◆ Exercise goal: Transcribe exactly the line in which "A note to the class: place pin(s) on the finger" occurs, plus every line that comes after it up to the end of the entries.

Data items:

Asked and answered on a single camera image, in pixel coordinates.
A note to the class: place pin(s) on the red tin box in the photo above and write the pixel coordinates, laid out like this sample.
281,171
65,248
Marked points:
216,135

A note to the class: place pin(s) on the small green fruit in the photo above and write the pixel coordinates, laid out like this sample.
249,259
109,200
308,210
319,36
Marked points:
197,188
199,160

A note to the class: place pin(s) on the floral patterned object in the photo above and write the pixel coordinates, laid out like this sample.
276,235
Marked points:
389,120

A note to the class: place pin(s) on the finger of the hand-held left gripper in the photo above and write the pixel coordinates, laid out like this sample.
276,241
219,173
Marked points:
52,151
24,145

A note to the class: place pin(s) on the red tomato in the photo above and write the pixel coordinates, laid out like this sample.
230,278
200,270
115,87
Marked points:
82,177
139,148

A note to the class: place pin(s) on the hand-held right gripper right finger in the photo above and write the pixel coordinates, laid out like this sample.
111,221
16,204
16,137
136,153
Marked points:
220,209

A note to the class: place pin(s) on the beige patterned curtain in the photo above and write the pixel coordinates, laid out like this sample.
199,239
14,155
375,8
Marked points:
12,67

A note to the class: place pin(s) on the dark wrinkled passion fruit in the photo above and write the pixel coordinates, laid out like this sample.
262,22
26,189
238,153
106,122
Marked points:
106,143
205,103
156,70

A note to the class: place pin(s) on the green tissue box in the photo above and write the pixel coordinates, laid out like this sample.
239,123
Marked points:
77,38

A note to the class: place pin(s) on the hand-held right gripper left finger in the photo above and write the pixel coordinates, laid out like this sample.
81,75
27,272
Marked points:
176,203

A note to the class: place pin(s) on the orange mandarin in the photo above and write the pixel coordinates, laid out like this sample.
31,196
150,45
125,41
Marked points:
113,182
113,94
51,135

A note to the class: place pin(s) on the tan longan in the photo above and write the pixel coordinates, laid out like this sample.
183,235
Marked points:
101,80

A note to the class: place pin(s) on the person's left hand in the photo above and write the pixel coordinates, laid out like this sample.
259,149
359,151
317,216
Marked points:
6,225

◆ Response to the exercise:
A note to the class: place pin(s) on the finger of the hand-held left gripper in the photo above and write the pixel coordinates, laid out like this sample.
276,241
219,173
Marked points:
52,151
24,145

A note to the class: place pin(s) on the red tomato in the photo above and write the pixel coordinates, laid out like this sample.
230,278
200,270
115,87
Marked points:
82,177
139,148

A note to the class: place pin(s) on the hand-held right gripper right finger in the photo above and write the pixel coordinates, laid out like this sample.
111,221
16,204
16,137
136,153
Marked points:
220,209

A note to the class: place pin(s) on the beige patterned curtain in the photo above and write the pixel coordinates, laid out like this sample.
199,239
14,155
375,8
Marked points:
12,67

A note to the class: place pin(s) on the dark wrinkled passion fruit in the photo above and write the pixel coordinates, laid out like this sample.
262,22
26,189
238,153
106,122
Marked points:
106,143
205,103
156,70

A note to the class: place pin(s) on the green tissue box in the photo above and write the pixel coordinates, laid out like this sample.
239,123
Marked points:
77,38

A note to the class: place pin(s) on the hand-held right gripper left finger in the photo above and write the pixel coordinates, laid out like this sample.
81,75
27,272
Marked points:
176,203

A note to the class: place pin(s) on the orange mandarin in the photo above and write the pixel coordinates, laid out like this sample.
31,196
150,45
125,41
Marked points:
113,182
113,94
51,135

A note to the class: place pin(s) on the tan longan in the photo above and write the pixel coordinates, laid out like this sample.
183,235
Marked points:
101,80

A note to the class: place pin(s) on the person's left hand in the photo above and write the pixel coordinates, laid out like this sample.
259,149
359,151
317,216
Marked points:
6,225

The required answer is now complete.